►
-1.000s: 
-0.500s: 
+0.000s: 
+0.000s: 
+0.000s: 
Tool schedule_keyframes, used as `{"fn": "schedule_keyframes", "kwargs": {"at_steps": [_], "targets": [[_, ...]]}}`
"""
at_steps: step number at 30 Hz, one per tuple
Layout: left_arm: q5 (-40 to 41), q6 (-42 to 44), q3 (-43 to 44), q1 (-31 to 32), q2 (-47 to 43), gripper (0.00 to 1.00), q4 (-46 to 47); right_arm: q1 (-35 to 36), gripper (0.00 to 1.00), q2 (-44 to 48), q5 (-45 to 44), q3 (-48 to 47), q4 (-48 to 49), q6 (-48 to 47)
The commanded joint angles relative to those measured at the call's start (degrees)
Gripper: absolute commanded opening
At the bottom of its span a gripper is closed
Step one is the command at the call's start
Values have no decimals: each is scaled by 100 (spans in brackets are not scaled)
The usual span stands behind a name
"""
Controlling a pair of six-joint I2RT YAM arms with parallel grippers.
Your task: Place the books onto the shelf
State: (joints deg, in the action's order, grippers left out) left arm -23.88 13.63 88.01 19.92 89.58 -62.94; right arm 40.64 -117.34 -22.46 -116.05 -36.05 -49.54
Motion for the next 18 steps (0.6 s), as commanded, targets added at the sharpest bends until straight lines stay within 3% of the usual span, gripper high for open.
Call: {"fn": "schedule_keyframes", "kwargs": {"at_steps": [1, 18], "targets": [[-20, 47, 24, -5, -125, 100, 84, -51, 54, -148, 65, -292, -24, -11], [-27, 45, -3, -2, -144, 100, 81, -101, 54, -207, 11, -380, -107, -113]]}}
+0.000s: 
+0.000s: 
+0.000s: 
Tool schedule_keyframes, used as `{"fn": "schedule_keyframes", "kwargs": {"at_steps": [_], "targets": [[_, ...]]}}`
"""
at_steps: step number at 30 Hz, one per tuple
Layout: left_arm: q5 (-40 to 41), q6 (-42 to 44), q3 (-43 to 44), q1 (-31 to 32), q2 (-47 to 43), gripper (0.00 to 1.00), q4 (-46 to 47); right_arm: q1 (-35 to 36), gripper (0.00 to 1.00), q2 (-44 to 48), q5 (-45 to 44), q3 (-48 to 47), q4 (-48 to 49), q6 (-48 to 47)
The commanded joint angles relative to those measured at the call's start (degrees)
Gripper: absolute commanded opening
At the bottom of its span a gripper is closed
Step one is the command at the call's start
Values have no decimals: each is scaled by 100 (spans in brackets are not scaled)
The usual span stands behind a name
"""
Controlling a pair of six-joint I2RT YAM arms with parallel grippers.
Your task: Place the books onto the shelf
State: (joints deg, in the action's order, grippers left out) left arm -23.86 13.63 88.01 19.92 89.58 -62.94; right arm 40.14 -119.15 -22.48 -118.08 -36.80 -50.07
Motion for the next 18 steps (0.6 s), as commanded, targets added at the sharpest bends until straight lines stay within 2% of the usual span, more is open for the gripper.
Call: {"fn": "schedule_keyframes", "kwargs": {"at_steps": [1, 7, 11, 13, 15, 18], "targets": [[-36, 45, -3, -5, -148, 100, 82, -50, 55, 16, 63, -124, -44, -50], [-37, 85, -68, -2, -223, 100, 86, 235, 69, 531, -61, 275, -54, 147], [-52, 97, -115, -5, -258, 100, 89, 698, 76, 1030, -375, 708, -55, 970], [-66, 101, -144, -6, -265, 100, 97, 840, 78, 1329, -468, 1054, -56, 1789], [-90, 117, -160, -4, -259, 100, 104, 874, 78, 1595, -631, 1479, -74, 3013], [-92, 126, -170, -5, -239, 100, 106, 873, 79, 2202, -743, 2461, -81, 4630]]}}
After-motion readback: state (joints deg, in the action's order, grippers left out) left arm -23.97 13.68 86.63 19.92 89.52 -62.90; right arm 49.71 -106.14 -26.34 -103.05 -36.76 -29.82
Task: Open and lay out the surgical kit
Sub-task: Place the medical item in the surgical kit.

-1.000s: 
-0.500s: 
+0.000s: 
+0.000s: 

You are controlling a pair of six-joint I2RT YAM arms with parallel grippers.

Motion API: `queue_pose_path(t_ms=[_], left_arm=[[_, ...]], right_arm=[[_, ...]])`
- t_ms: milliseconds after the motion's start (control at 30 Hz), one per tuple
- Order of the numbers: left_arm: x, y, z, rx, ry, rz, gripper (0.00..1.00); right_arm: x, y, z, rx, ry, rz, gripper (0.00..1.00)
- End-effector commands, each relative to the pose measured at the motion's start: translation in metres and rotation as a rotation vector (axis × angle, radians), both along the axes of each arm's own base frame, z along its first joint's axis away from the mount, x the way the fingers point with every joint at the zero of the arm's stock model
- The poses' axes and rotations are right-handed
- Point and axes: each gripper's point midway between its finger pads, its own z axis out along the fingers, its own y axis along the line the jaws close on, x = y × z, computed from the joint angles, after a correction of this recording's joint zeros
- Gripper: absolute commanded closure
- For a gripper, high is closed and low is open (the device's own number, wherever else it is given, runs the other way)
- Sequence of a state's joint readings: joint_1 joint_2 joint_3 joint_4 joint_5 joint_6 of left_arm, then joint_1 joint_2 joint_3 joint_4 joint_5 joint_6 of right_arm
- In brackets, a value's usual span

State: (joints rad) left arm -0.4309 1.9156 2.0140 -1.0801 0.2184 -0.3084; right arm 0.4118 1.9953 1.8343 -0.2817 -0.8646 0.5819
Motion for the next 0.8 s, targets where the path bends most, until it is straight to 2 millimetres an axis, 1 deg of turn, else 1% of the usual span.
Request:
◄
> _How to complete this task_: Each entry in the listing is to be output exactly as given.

> _Solved problem_:
-1.000s: 
-0.500s: 
+0.000s: 
+0.000s: 
+0.000s: 
Tool schedule_keyframes, used as `{"fn": "schedule_keyframes", "kwargs": {"at_steps": [_], "targets": [[_, ...]]}}`
"""
at_steps: step number at 30 Hz, one per tuple
Layout: left_arm: q5 (-40 to 41), q6 (-42 to 44), q3 (-43 to 44), q1 (-31 to 32), q2 (-47 to 43), gripper (0.00 to 1.00), q4 (-46 to 47); right_arm: q1 (-35 to 36), gripper (0.00 to 1.00), q2 (-44 to 48), q5 (-45 to 44), q3 (-48 to 47), q4 (-48 to 49), q6 (-48 to 47)
The commanded joint angles relative to those measured at the call's start (degrees)
Gripper: absolute commanded opening
At the bottom of its span a gripper is closed
Step one is the command at the call's start
Values have no decimals: each is scaled by 100 (spans in brackets are not scaled)
The usual span stands behind a name
"""
Controlling a pair of six-joint I2RT YAM arms with parallel grippers.
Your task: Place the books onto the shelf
State: (joints deg, in the action's order, grippers left out) left arm -23.88 13.63 88.01 19.92 89.58 -62.94; right arm 40.64 -117.34 -22.46 -116.05 -36.05 -49.54
Motion for the next 18 steps (0.6 s), as commanded, targets added at the sharpest bends until straight lines stay within 3% of the usual span, gripper high for open.
Call: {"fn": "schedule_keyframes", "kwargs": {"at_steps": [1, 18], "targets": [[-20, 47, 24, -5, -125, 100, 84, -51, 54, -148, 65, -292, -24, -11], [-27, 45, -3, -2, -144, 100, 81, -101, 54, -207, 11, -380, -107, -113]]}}
+0.000s: 
+0.000s: 
+0.000s: 
Tool schedule_keyframes, used as `{"fn": "schedule_keyframes", "kwargs": {"at_steps": [_], "targets": [[_, ...]]}}`
"""
at_steps: step number at 30 Hz, one per tuple
Layout: left_arm: q5 (-40 to 41), q6 (-42 to 44), q3 (-43 to 44), q1 (-31 to 32), q2 (-47 to 43), gripper (0.00 to 1.00), q4 (-46 to 47); right_arm: q1 (-35 to 36), gripper (0.00 to 1.00), q2 (-44 to 48), q5 (-45 to 44), q3 (-48 to 47), q4 (-48 to 49), q6 (-48 to 47)
The commanded joint angles relative to those measured at the call's start (degrees)
Gripper: absolute commanded opening
At the bottom of its span a gripper is closed
Step one is the command at the call's start
Values have no decimals: each is scaled by 100 (spans in brackets are not scaled)
The usual span stands behind a name
"""
Controlling a pair of six-joint I2RT YAM arms with parallel grippers.
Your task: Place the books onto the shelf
State: (joints deg, in the action's order, grippers left out) left arm -23.86 13.63 88.01 19.92 89.58 -62.94; right arm 40.14 -119.15 -22.48 -118.08 -36.80 -50.07
Motion for the next 18 steps (0.6 s), as commanded, targets added at the sharpest bends until straight lines stay within 2% of the usual span, more is open for the gripper.
Call: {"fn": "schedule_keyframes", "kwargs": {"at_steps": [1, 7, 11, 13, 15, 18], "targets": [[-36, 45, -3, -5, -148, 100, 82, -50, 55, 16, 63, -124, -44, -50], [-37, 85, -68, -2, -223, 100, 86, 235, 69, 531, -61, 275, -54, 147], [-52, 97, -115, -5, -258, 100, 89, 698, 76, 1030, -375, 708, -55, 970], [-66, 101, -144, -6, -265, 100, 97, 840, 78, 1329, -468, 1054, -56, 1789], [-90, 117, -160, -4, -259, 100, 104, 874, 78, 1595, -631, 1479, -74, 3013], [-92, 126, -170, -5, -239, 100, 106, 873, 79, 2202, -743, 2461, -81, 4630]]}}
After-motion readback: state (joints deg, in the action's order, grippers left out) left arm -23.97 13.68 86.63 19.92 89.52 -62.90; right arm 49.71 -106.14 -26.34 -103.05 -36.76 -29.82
Task: Open and lay out the surgical kit
Sub-task: Place the medical item in the surgical kit.

-1.000s: 
-0.500s: 
+0.000s: 
+0.000s: 

You are controlling a pair of six-joint I2RT YAM arms with parallel grippers.

Motion API: `queue_pose_path(t_ms=[_], left_arm=[[_, ...]], right_arm=[[_, ...]])`
- t_ms: milliseconds after the motion's start (control at 30 Hz), one per tuple
- Order of the numbers: left_arm: x, y, z, rx, ry, rz, gripper (0.00..1.00); right_arm: x, y, z, rx, ry, rz, gripper (0.00..1.00)
- End-effector commands, each relative to the pose measured at the motion's start: translation in metres and rotation as a rotation vector (axis × angle, radians), both along the axes of each arm's own base frame, z along its first joint's axis away from the mount, x the way the fingers point with every joint at the zero of the arm's stock model
- The poses' axes and rotations are right-handed
- Point and axes: each gripper's point midway between its finger pads, its own z axis out along the fingers, its own y axis along the line the jaws close on, x = y × z, computed from the joint angles, after a correction of this recording's joint zeros
- Gripper: absolute commanded closure
- For a gripper, high is closed and low is open (the device's own number, wherever else it is given, runs the other way)
- Sequence of a state's joint readings: joint_1 joint_2 joint_3 joint_4 joint_5 joint_6 of left_arm, then joint_1 joint_2 joint_3 joint_4 joint_5 joint_6 of right_arm
- In brackets, a value's usual span

State: (joints rad) left arm -0.4309 1.9156 2.0140 -1.0801 0.2184 -0.3084; right arm 0.4118 1.9953 1.8343 -0.2817 -0.8646 0.5819
Motion for the next 0.8 s, targets where the path bends most, until it is straight to 2 millimetres an axis, 1 deg of turn, else 1% of the usual span.
Request:

No part of the answer remains open.